Activist investor Carl Icahn has finally dropped his push for Apple Inc. (NASDAQ:AAPL) to buy billions of dollars’ worth of shares as soon as possible. He tweeted about it today and published a letter to shareholders on his website, Shareholders’ Square Table.
ISS backs Apple
The first thing Carl Icahn mentions in his letter is last night’s decision from the influential shareholder advisory firm Institutional Shareholder Services (ISS). The firm sided with Apple Inc. (NASDAQ:AAPL) instead of Icahn, so he basically doesn’t see any reason to continue with his push. After all, shareholders often vote with ISS, so the odds that he could win here have shrunk tremendously.

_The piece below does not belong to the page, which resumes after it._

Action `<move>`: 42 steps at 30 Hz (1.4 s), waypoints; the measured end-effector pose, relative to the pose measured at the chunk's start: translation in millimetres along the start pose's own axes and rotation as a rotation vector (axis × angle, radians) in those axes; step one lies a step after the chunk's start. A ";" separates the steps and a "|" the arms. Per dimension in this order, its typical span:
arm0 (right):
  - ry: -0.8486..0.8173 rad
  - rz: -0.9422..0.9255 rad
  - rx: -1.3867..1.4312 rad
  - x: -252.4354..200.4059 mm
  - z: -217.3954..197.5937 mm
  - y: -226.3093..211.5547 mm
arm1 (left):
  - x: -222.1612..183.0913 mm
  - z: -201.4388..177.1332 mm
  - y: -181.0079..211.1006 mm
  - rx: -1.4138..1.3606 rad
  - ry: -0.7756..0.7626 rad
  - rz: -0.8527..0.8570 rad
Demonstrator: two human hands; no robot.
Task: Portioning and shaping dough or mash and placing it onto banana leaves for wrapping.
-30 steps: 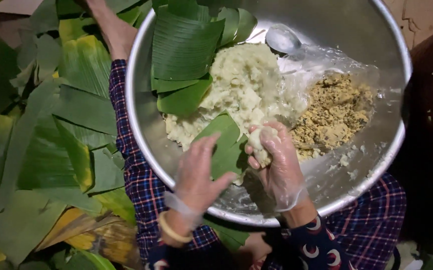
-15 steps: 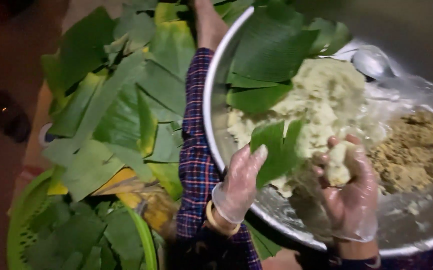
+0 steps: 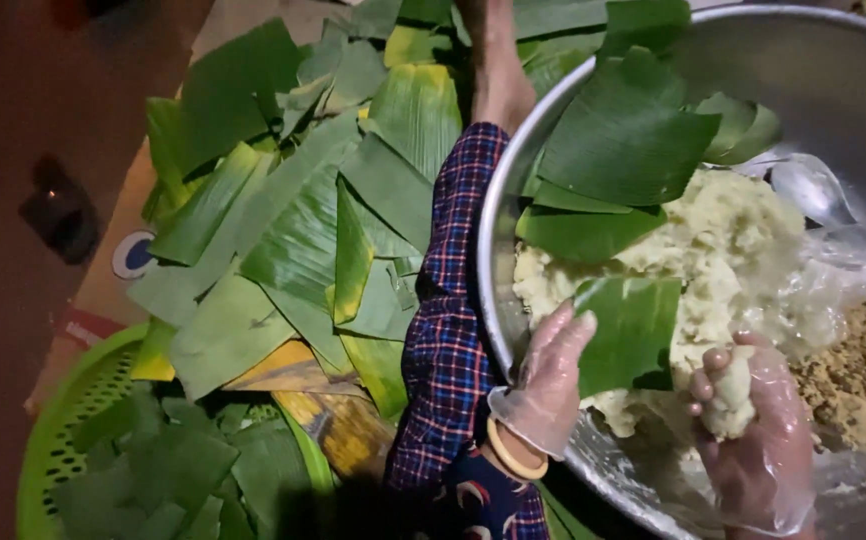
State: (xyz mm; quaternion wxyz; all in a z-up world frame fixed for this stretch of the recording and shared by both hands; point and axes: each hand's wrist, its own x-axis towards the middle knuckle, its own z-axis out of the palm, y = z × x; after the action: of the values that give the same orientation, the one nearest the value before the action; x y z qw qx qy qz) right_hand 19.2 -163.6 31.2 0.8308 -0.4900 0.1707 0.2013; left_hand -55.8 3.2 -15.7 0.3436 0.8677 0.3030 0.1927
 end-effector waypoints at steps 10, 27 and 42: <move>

Icahn does say that he doesn’t entirely disagree with ISS, however.
Where Icahn agrees
He said he agrees with firm’s view that the only place where Apple Inc. (NASDAQ:AAPL) has been sluggish is in the area of returning is extra cash to shareholders. In addition, the company has one of the biggest share repurchase plans in history and even that effort seems like a hopeless cause because of how much extra cash Apple has on hand.
In two weeks alone, Apple Inc. (NASDAQ:AAPL) bought back $14 billion worth of its shares, which means that for the current fiscal year, the company seems to be on track to buy back $32 billion or more in shares. Icahn and ISS both note that his proposal for a $50 billion share buyback only adds about $18 billion to Apple’s potential plans for the year.
Icahn’s “excited” about Apple’s future
The activist investor also refers back again to Apple Inc. (NASDAQ:AAPL) CEO Tim Cook’s comments that they will definitely enter new product categories this year. He said because of this, he remains “extremely excited” about the company’s future. He also hopes that Apple will continue its “opportunistic” and aggressive” approach to buying back shares this year.
So does this mean he’s done with Apple Inc. (NASDAQ:AAPL) for the time being? It certainly sounds like it, but this doesn’t necessarily mean it’s over.